The tiny corners of her mouth twitched upward and she found herself leaning closer to him.  “Finding ourselves….that sounds like all of us you know?  You, me, Luke…even Chewie.”

He laughed.  “Especially Luke.”

“Yes.  He always seems that way.  But lately, especially before the evacuation, something was off.”

When his thumb started moving gently over her palm, she glanced up at his facade, unable to keep the slight smile that leapt to her face.

“So what about you Han?  Were you ever adrift?”

He leaned back, letting go of her hands and shrugged.  “Yeah, maybe.”

“So what do we do in the meantime?  Before we get there?”

“Do?”  He looked around and abruptly got up from the table, dishes and glasses in his hand, clearing his throat.  “We get to Bespin, fix the hyperdrive, get you back to the team and then I’m…I’m…I’m as good as gone.”

Leia could not help the crease appearing on her brow.  Had she misread the moment?  She crossed her arms, leaning towards him, trying a different tactic.  “Or could you still be drifting?  Like the rest of us.” 

He kept his back to her, cleaning the last remains of the food.  “Sorry, Princess.  But I reached my destiny a long time ago.  It’s who I am.  It’s what I have to do.”

“But I thought nobody controlled your destiny.”

“We all have sacrifices to make.”

“And this is yours?”  She pushed. 

“There’s more involved here than you know.” 

“But I know you.”

“Maybe you don’t.”

“But Han – “

“Look, Sweetheart.” Now he turned to face her, his eyes unreadable.  “I’m tired.  Can we call it quits for now and maybe…not talk about this again?”

She did not have time to reply.  He retreated to the cockpit only because the spare bunk room would force him to pass Leia and he wanted just the opposite. 

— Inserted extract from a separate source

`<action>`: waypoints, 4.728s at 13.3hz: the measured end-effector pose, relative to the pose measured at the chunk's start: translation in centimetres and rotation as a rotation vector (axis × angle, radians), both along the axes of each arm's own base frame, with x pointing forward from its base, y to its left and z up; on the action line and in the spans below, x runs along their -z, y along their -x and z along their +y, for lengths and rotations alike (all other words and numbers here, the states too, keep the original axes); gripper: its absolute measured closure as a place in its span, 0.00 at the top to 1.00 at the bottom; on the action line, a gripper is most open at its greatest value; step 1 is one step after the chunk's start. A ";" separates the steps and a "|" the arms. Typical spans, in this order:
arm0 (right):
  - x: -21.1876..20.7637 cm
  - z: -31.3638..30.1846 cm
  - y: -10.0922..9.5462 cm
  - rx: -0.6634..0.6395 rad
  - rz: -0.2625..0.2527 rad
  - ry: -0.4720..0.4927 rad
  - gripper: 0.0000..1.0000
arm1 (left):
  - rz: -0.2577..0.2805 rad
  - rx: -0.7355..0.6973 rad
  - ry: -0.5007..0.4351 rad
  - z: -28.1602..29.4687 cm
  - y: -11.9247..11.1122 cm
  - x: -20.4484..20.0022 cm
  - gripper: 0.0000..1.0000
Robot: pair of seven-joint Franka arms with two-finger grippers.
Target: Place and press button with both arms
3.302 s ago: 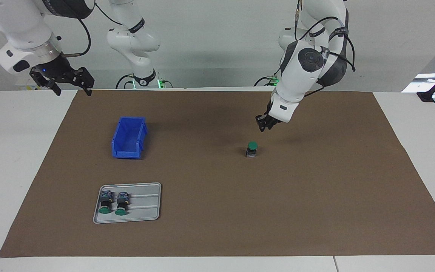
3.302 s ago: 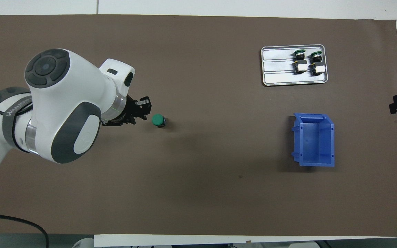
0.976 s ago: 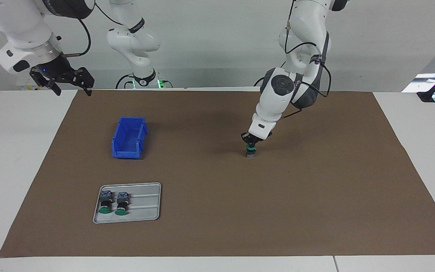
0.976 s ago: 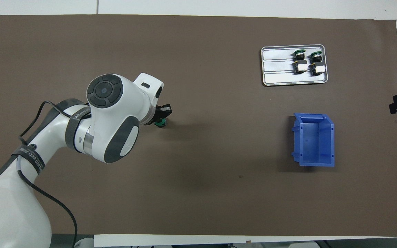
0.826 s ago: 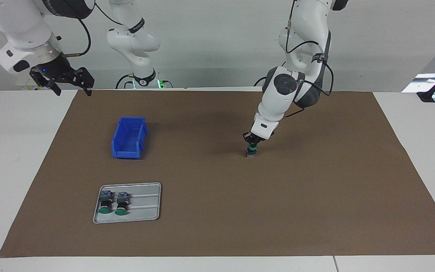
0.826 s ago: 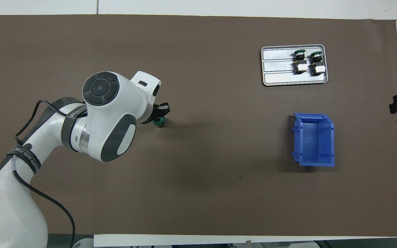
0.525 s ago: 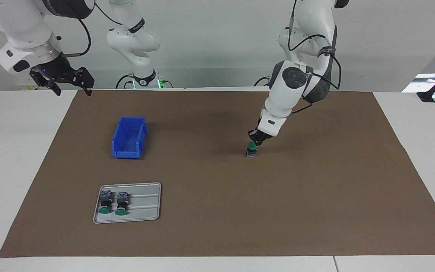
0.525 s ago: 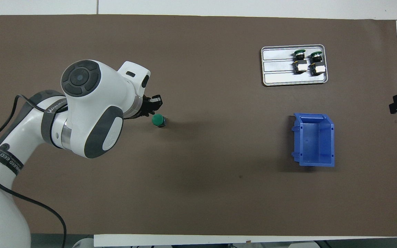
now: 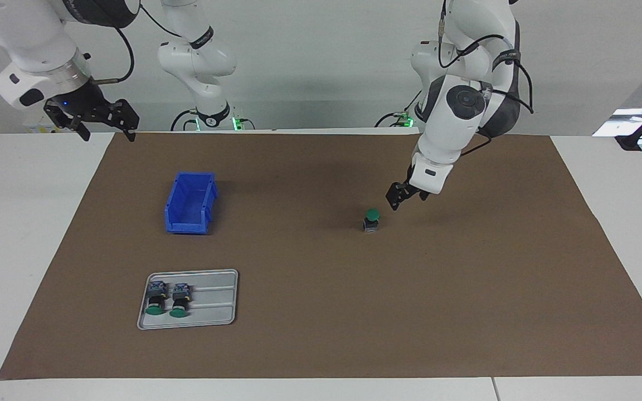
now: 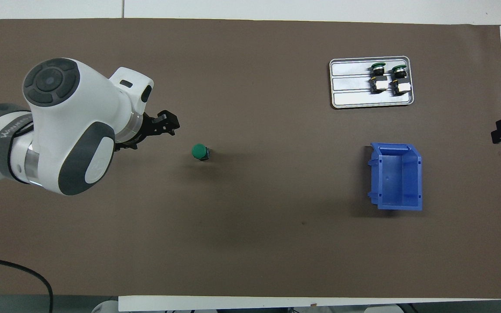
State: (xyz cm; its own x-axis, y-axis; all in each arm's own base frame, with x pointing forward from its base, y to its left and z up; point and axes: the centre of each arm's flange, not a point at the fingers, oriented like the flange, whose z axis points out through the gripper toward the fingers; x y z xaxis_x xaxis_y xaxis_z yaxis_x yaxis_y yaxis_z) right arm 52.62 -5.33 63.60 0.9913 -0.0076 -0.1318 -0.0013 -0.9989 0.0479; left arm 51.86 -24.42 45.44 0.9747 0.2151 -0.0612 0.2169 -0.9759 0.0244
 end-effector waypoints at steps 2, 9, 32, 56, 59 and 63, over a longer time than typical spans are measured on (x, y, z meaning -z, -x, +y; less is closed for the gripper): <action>0.0 0.0 0.0 0.000 0.000 0.000 0.99 | 0.021 0.046 -0.007 3.6 -0.3 -1.6 1.00; 0.0 0.0 0.0 0.000 0.000 0.000 0.99 | 0.101 0.117 0.001 15.2 0.6 -7.0 1.00; 8.9 42.0 -1.8 0.050 -0.087 -0.134 0.99 | 0.142 0.173 -0.057 23.1 0.9 -15.5 1.00; 33.7 57.7 1.4 -0.054 -0.260 -0.115 0.79 | 0.086 0.168 -0.061 23.6 -0.1 -15.7 1.00; 33.6 57.6 1.2 -0.050 -0.265 -0.118 0.43 | 0.076 0.167 -0.061 23.7 -0.2 -15.8 1.00; 33.0 57.2 0.7 -0.043 -0.270 -0.116 0.43 | 0.073 0.172 -0.061 23.4 -0.3 -15.8 1.00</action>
State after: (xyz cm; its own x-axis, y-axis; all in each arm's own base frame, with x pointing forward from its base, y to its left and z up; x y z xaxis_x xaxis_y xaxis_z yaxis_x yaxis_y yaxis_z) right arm 51.90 51.92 30.60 0.9896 0.0352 0.1392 0.0443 -0.9971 -0.0624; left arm 52.12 -1.04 61.23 0.9908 0.0508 -0.1252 0.0454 -0.9979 -0.0452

A few nights later, deep within the lower compartments of the Falcon, Han ran his hands over several cargo boxes, mentally calculating the final net worth.  He already knew the sum, but he counted regardless.

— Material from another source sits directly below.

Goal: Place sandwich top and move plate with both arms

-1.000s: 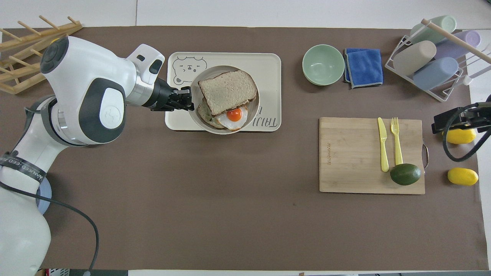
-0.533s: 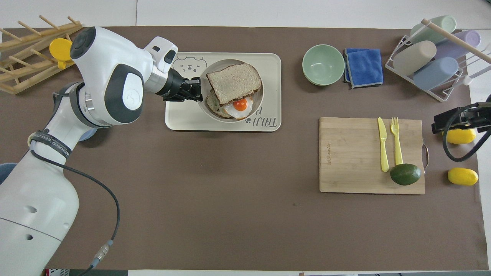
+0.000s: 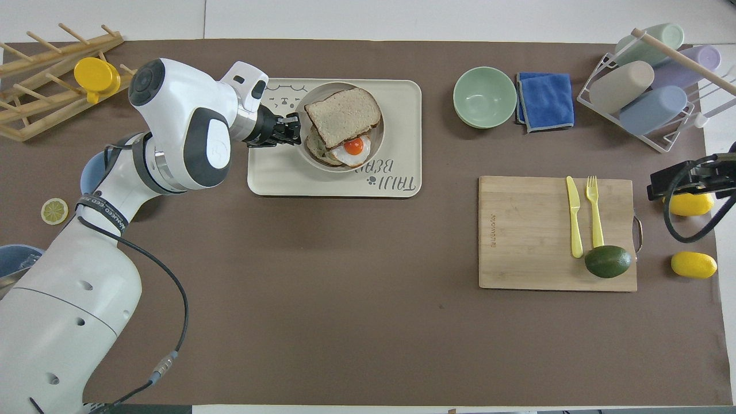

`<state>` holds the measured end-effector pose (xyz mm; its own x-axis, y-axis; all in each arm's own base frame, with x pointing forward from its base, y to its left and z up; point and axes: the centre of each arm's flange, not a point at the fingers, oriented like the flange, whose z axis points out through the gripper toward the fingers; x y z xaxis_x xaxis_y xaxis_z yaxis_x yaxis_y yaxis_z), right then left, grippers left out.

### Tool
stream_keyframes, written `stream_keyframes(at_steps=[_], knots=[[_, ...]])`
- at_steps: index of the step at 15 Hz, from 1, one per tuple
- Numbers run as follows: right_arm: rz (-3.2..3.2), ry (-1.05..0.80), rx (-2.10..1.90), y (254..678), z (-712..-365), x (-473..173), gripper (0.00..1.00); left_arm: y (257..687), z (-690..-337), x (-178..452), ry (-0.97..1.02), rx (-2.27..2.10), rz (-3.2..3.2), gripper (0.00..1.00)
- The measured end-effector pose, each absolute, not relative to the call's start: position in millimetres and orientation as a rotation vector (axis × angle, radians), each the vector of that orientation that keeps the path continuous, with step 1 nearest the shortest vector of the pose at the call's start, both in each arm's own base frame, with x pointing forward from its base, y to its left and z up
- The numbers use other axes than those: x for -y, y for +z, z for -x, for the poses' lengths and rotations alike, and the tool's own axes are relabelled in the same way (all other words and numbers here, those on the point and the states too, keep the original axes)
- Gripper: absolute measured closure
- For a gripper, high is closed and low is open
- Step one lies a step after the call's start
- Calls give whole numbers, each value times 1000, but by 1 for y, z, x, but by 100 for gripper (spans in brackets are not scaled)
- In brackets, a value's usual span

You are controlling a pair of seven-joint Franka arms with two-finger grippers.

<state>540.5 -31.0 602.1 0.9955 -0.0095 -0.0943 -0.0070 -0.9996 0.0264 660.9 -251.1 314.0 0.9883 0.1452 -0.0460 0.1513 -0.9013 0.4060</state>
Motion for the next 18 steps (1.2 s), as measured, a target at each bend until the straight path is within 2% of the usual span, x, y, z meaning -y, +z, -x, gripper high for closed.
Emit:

“I know you’re worried, Chewie.  But I think he’ll still go for it.”

The Wookiee shook his head, a low, mournful cry on his lips.

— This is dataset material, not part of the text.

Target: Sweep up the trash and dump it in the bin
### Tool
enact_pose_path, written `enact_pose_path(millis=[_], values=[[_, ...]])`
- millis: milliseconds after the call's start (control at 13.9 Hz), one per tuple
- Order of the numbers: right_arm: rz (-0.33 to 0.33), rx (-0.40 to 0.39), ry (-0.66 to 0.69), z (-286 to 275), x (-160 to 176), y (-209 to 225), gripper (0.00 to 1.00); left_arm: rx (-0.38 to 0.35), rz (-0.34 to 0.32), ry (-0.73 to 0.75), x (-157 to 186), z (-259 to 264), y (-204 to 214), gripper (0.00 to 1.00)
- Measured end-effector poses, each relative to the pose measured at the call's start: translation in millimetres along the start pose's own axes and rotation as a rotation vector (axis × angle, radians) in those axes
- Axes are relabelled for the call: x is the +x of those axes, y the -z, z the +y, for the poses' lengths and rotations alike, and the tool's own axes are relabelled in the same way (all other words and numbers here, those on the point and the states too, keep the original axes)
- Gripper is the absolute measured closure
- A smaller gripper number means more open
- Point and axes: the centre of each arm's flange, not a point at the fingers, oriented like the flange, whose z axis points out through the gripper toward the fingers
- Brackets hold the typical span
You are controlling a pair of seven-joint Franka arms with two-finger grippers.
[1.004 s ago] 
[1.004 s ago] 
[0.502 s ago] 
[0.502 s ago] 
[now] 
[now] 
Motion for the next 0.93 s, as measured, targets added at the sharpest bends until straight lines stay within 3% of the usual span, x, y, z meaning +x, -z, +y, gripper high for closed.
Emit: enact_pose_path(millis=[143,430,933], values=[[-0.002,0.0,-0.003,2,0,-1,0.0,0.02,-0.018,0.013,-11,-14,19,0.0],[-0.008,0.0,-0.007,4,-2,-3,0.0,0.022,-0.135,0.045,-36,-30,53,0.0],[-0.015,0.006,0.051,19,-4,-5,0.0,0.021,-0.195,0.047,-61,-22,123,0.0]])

“Look, it might be that we have to do a few jobs for him to cover the rest, but it’s not like we haven’t done that type of stuff before.”

Chewbacca barked back at him, a slight tone of anger that surprised Han.

“I know you want to stay with the Alliance.  Believe me, I never would have thought twice about it years ago if it hadn’t have been for you.  But I want this over, once and for all.”

His companion said nothing.  He shook his head again, returned a data pad clip to the wall terminal and walked out of the room.

Han sighed, placing his boot on a nearby case.  His eyes swept the room.  Over the past three years he had slowly been accumulating the debt he owed Jabba the Hutt.  The cache was now made up of valuable gemstones, precious metals, bottles of rare wine, bolts of silk, and a few cases of Tatooine’s local currency.  Some of the cases gleamed a dusty sheen from the powerful chrome visible from the outside.  It had long ago failed to impress Han.

After the explosion of the Death Star, he had finally earned enough to return and clear his name.  But he had discovered a weakness.  A weakness he thought had been dead and buried since the long forsaken news of Toprawa.  He never allowed his mind to dwell there. 

Sympathy and compassion came in all forms, and for Solo, it materialized in Luke and Leia.  How could he take the meager resources of a fledgling Alliance to pay back his own debts?  How could he look into the eyes of a beautiful princess, who had just watched her entire existence explode, and take what little she had left?  In the past it would have been unthinkable, but he found himself returning his pay.   

Nobody had asked him – including himself – what he had planned to do once he was free from Jabba.  The galaxy was a big place, and there were still alcoves, nooks and stars he wanted to see.  But solitary freedom, even with a companion like Chewie, was still solitary.  There were relationships he did not want to forfeit, though he could not guarantee anything at this point.  He was slowly starting to admit to himself that he did not want to let this one go. 

He figured he was still short a couple thousand credits, maybe more depending on how tough Jabba would be with compounded interest. 

He hoped he caught Jabba in a good mood.